◆ **Your assignment**:
Where pictures appear, omit them, and copy exactly only the lines from the start of the listing through the line containing "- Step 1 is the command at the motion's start", both included.

◆ **Provided data**:

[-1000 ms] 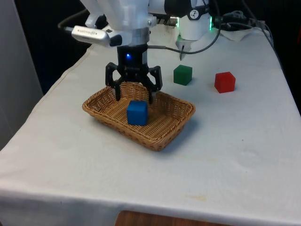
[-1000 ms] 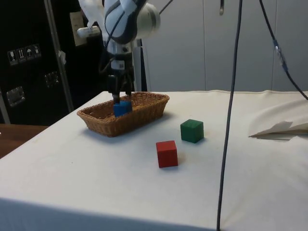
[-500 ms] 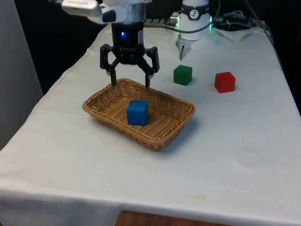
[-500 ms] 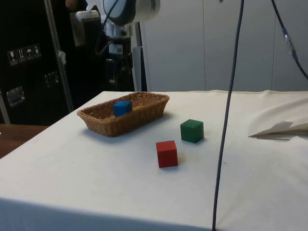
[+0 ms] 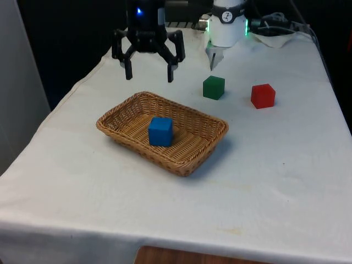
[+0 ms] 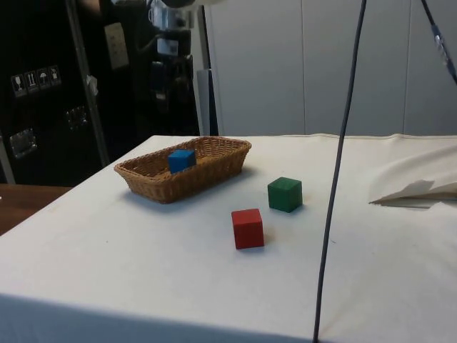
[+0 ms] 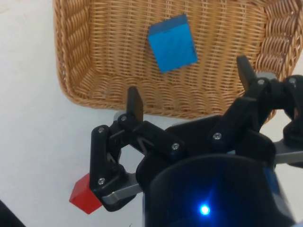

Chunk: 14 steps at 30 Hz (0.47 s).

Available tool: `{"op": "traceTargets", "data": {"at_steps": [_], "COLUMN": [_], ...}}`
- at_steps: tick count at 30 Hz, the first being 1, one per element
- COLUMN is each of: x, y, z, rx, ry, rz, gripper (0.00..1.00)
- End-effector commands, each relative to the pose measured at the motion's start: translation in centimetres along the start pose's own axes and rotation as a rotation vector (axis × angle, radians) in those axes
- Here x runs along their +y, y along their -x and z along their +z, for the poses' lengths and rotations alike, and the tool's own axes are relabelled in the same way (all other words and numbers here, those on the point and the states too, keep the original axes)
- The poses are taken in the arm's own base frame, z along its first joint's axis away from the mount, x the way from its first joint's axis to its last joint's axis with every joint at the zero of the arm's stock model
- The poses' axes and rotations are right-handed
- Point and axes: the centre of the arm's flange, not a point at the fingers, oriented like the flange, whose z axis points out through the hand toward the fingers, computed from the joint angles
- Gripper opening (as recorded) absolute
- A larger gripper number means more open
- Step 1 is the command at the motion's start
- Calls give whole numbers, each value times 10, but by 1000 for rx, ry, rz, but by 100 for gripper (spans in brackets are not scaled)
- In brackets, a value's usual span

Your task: Pick up the blue cube and place it into the basket.

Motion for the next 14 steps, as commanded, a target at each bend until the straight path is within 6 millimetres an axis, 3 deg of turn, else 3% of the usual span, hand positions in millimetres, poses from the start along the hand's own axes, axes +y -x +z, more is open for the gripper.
{"op": "traceTargets", "data": {"at_steps": [1, 13, 14], "x": [0, 1, 1], "y": [-1, -9, -9], "z": [-6, -52, -47], "rx": [-3, 25, 29], "ry": [-2, -10, -11], "rz": [0, 1, 0], "gripper": [100, 100, 100]}}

◆ **Task output**:
[-1000 ms] 
[-1000 ms] 
[-500 ms] 
[-500 ms] 
[+0 ms] 
[+0 ms] 
[+0 ms] 

Chunk: 14 steps at 30 Hz (0.47 s).

Available tool: `{"op": "traceTargets", "data": {"at_steps": [_], "COLUMN": [_], ...}}`
- at_steps: tick count at 30 Hz, the first being 1, one per element
- COLUMN is each of: x, y, z, rx, ry, rz, gripper (0.00..1.00)
- End-effector commands, each relative to the pose measured at the motion's start: translation in centimetres along the start pose's own axes and rotation as a rotation vector (axis × angle, radians) in those axes
- Here x runs along their +y, y along their -x and z along their +z, for the poses' lengths and rotations alike, and the tool's own axes are relabelled in the same way (all other words and numbers here, those on the point and the states too, keep the original axes)
- The poses are taken in the arm's own base frame, z along its first joint's axis away from the mount, x the way from its first joint's axis to its last joint's axis with every joint at the zero of the arm's stock model
- The poses' axes and rotations are right-handed
- Point and axes: the centre of the arm's flange, not a point at the fingers, oriented like the flange, whose z axis points out through the hand toward the fingers, computed from the joint angles
- Gripper opening (as recorded) absolute
- A larger gripper number means more open
- Step 1 is the command at the motion's start

This exercise requires no additional answer.